The isolation of benzo[a]pyrene-degrading strain and its cometabolic bioremediation with salicylic acid of long-term PAH-polluted soil

Polycyclic aromatic hydrocarbons (PAHs) are typical contaminants in soil, and the high-molecular-weight (HMW) PAHs are especially recalcitrant to remove. Microbial degradation as a promising approach has been used in PAH-polluted soil remediation; however, the removal of HMW PAHs still needs to be further explored. In order to isolate more HMW-PAH-degrading strains and improve the removal of HMW PAHs in long-term contaminated soil.
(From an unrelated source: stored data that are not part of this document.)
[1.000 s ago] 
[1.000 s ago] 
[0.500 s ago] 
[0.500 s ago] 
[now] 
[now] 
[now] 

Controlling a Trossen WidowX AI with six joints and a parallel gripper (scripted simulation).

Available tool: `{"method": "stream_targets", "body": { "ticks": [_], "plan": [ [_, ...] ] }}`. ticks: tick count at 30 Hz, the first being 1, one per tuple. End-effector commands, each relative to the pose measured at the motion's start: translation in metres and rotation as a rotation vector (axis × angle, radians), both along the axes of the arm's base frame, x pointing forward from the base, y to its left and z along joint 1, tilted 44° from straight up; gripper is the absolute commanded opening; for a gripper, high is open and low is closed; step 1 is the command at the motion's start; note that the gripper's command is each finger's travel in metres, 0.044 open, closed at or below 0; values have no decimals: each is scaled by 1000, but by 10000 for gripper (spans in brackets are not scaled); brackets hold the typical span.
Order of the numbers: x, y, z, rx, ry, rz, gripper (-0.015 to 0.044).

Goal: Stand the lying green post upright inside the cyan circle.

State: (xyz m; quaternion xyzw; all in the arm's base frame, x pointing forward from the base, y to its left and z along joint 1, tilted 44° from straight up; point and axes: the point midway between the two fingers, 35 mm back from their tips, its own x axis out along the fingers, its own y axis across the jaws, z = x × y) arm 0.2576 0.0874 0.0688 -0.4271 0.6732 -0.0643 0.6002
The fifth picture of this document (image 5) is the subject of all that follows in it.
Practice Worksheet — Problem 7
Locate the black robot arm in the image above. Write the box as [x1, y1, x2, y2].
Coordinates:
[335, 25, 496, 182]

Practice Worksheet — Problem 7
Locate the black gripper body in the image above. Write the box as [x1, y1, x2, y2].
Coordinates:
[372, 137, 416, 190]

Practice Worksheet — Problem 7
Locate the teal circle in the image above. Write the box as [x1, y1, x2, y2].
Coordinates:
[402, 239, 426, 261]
Benzo[a]pyrene (BaP), as a representative HMW PAH was selected to explore the removal of HMW PAHs from soil. A BaP-degrading strain named Achromobacter xylosoxidans B-2 was isolated, and its degradation ability was explored in mineral salt medium (MSM) and PAH-contaminated soil. Cosubstrates were added to enhance the removal of PAHs in soil. The results showed that A. xylosoxidans B-2 could remove 87% of BaP at a concentration of 1 mg/L within 15 days in MSM. The average removal efficiency of HMW PAHs in soil was 19.92% after 30-day bioremediation by A. xylosoxidans B-2. Salicylic acid as cosubstrate increased the removal efficiency by 11.32%-14.66% for five-ring PAHs and 9.72%-13.02% for six-ring PAHs, respectively. The addition of cosubstrate not only improved the soil properties but also stimulated the soil microbial activity to enhance the removal of HMW PAHs. This study may provide new insights into bioremediation for HMW-PAH-contaminated soil.

Automated summary

In this study, a BaP-degrading strain named Achromobacter xylosoxidans B-2 was isolated and its degradation ability was explored in mineral salt medium (MSM) and PAH-contaminated soil. The results showed that A. xylosoxidans B-2 could remove 87% of BaP in 15 days in MSM and the average removal efficiency of HMW PAHs in soil was 19.92% after 30-day bioremediation. In addition, the addition of cosubstrates increased the removal efficiency of PAHs.